« Sectes à l’hôpital » ou évolution vers une médecine de l’humain?

Voilà que je tombe sur cette “information”:

Sectes à l’hôpital
La lutte contre la médecine ésotérique se poursuit

Ces articles dénoncent les dangers et les dérives des médecines alternatives qui ont fait leur entrée à l’hôpital, à l’université, donc dans le domaine de la santé publique et de la recherche et l’auteur et ses enquêteurs s’offusquent et s’inquiètent fortement de cette entrée dans la médecine de ces disciplines qui manquent d’assise scientifique et de preuves scientifiques.

Ils citent donc plusieurs de ces médecines alternatives comme la réflexologie, le reiki, la fasciathérapie et en profitent pour mentionner des cas connus de dérive et d’extrémisme dans ces domaines comme c’est le cas du docteur Hamer (cas déjà mentionné par Thierry Janssen), après une mention bien choisie, qui excite la curiosité et le dégoût, d’extrait ragoûtant de « peptide d’urine » proposé par le “traitement burzynski” en alternative à la chimiothérapie, l’article finit en apothéose avec un autre cas mentionné d’un gourou russe incriminé dans un réseau de prostitution (rien moins que ça!) en rapport avec l’université d’Angers qui avait eu un conflit avec une des employées médecin, rattachée à un mouvement suspect sectaire, lui même rattaché à cet homme russe.

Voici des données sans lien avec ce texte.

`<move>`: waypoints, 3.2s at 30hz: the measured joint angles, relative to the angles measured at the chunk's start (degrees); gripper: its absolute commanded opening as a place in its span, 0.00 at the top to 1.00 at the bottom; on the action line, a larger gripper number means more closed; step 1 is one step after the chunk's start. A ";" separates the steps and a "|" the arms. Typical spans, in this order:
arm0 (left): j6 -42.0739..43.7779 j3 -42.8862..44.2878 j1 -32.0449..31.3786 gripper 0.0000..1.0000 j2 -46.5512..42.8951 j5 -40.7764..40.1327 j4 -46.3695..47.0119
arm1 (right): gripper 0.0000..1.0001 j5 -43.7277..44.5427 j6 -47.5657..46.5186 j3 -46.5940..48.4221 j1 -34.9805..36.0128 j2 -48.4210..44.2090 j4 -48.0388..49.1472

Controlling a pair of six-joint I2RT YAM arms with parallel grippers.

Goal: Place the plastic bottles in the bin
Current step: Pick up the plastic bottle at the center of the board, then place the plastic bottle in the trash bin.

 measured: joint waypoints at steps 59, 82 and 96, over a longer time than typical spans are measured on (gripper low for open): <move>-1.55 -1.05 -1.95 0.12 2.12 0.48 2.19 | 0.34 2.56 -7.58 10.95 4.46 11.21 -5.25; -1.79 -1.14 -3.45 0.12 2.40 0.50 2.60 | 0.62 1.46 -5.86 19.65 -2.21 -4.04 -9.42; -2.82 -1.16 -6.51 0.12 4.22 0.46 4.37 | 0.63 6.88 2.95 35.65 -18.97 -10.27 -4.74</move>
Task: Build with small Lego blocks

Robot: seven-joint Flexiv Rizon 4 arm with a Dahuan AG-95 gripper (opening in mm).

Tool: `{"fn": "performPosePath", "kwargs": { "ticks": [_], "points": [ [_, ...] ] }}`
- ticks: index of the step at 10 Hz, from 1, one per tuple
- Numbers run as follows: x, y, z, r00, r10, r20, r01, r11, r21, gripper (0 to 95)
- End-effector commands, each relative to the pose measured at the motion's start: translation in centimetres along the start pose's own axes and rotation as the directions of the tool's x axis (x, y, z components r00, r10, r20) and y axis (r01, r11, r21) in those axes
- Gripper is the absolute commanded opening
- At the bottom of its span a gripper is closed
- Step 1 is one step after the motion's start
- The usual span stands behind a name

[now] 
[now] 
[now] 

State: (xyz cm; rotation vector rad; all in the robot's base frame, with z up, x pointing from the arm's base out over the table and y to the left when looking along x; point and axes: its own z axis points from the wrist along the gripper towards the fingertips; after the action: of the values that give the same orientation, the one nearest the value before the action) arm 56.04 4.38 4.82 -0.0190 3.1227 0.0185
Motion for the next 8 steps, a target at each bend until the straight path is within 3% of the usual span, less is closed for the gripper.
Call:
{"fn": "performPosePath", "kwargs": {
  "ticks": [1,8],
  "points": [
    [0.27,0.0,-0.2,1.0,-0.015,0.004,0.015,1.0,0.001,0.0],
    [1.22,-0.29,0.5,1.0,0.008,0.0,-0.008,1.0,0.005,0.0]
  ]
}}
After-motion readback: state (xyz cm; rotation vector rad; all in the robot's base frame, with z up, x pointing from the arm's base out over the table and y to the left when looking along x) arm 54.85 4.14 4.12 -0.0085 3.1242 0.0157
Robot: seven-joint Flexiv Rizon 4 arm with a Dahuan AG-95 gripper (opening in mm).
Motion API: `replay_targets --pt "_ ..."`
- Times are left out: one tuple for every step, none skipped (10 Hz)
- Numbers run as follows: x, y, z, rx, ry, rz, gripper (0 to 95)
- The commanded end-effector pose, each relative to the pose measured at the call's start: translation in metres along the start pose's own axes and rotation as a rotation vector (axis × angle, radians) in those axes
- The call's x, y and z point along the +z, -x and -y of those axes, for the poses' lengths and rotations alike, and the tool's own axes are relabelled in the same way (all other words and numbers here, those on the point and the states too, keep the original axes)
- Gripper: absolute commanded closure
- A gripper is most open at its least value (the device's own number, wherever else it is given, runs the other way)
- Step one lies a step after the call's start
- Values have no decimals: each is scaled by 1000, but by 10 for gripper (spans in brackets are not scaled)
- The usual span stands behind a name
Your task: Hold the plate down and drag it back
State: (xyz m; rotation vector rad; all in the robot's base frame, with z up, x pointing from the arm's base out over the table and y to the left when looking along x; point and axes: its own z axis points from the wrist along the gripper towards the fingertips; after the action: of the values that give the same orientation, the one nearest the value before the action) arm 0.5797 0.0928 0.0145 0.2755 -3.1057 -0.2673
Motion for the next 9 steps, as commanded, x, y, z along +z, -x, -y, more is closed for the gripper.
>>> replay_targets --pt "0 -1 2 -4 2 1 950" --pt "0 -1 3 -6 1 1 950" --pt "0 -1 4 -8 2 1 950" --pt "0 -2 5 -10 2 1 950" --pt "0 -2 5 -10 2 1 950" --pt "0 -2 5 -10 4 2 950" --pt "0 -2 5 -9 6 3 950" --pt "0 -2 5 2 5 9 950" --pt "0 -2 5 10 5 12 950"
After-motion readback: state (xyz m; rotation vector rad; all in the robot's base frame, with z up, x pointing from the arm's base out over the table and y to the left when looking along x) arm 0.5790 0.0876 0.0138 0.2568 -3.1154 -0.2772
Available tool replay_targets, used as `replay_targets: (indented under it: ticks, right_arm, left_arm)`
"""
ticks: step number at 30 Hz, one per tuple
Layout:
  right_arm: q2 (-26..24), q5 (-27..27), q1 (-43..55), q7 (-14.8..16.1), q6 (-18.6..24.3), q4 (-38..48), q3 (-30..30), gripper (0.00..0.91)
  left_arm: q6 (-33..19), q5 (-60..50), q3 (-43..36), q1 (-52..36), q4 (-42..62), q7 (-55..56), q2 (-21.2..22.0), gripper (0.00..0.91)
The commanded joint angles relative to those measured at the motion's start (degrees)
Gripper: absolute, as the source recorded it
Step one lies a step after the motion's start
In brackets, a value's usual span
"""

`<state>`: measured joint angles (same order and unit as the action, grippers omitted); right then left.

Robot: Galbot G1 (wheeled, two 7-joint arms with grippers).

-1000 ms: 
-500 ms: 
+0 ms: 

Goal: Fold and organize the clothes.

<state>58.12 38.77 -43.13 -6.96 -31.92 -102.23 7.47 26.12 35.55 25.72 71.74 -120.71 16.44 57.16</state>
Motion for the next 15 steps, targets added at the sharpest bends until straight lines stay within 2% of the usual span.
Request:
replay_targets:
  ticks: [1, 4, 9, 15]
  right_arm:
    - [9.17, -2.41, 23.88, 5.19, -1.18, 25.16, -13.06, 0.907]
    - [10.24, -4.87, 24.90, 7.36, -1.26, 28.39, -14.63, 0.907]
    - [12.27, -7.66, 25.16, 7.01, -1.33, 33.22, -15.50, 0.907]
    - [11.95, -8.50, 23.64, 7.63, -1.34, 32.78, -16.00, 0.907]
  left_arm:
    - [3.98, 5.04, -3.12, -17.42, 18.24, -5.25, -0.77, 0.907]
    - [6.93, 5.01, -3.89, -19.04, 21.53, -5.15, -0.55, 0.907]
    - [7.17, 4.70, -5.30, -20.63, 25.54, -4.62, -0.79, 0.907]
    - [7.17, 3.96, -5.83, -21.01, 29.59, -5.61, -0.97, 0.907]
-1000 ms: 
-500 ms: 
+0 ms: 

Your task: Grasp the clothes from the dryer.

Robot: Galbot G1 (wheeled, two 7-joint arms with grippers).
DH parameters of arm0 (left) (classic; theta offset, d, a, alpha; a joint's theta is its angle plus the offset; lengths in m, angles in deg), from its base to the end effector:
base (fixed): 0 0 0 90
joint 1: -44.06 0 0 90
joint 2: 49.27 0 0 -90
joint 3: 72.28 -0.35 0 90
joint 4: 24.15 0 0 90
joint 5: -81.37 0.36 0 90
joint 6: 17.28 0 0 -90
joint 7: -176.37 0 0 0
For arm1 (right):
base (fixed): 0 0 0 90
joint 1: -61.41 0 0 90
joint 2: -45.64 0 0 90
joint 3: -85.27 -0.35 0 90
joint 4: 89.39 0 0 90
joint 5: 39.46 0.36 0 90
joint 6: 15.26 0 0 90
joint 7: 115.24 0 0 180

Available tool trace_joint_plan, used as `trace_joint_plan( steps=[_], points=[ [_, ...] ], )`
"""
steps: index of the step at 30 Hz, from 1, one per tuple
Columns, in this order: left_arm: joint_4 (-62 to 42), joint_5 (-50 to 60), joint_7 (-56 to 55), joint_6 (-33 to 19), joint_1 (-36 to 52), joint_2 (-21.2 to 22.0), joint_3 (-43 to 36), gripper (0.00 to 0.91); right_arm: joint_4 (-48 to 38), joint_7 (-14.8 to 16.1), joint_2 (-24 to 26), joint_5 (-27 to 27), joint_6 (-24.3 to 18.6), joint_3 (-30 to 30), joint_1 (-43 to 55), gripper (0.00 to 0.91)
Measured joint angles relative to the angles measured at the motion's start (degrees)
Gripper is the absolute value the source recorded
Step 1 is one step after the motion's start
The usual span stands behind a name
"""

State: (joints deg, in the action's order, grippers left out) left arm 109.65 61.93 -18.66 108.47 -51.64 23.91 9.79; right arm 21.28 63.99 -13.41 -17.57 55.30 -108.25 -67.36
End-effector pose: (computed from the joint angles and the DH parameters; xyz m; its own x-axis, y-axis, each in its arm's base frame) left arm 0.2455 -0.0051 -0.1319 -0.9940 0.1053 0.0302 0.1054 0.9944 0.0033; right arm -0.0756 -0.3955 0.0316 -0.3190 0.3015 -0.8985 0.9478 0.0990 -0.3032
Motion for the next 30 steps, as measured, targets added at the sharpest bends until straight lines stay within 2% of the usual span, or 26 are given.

Vous avez du mal à suivre?
C’est digne d’une enquête policière! Il y a eu un crime! Ou bien serait-ce un complot?

Secte, médecine ésotérique, où sont les médecines alternatives là-dedans? Tout ceci est confus, amalgamé, alimenté par la peur pour ne pas dire la paranoïa: “qui tentent également d’infiltrer les universités”, “endormir la méfiance des personnels hospitaliers.”

Je tiens à apporter ici  beaucoup plus de nuance et surtout, je l’espère, une vraie information, celle qui pourra toucher le coeur de l’humain et non exciter son agressivité ou sa peur, ce coeur de l’humain si fondamental, qui cherche à percer (parfois maladroitement certes, parfois à ses risques et périls) dans la montée de ces médecines alternatives, qu’on peut percevoir aussi dans l’agressivité et la remise en cause du système médical actuel.

Cette avancée de l’humain n’est pas sans danger, il est vrai, l’humain peut se perdre de mille façons mais n’oublions pas que pour évoluer, il faut pouvoir oser, affronter les dangers et le meilleur outil (qui devient parfois une arme) de l’humain pour cela reste sa capacité de raisonner, d’apprendre, de comprendre, de chercher.
Encore faut-il que cette capacité de raison n’engloutisse pas son coeur, son intuition, son humanité.
C’est pourtant ce qu’il se passe, tous les jours, dans la science, dans l’actualité, la science parfois devient l’ennemi de l’humain dans sa dimension humaine, chaude, instable, imprévisible, amoureuse alors que justement cette science peut et doit rester au service de l’humain pour l’aider à évoluer, pour ne pas le perdre aussi.

Alors, c’est bien de cela qu’il s’agit dans cette article, d’une problématique somme toute bien banale, logique de tout être humain: le besoin d’une part de tout contrôler, de tout connaître, d’objectiver, de raisonner; l’envie, le désir d’autre part, de s’envoler, de rêver, d’être, intuitivement, subjectivement, humainement, simplement.

Alors il sera facile de se ruer dans la vision dichotomique, de se ranger du côté des extrêmes, celui, tabou, rebelle, du mysticisme, l’autre, plus classique, conformiste plus actuel de la raison, de la science ou plutôt du dogmatisme. La raison, la sécurité ou bien l’évasion, la rêverie, la folie.
Deux extrêmes encore une fois qui n’existent pas réellement mais qui sont bien présent dans la société d’aujourd’hui, chacun ayant un peu des deux en lui (en tant qu’être humain), oscillant plus ou moins consciemment tour à tour dans l’un ou l’autre monde avec toutes les maux que cela peut occasionner.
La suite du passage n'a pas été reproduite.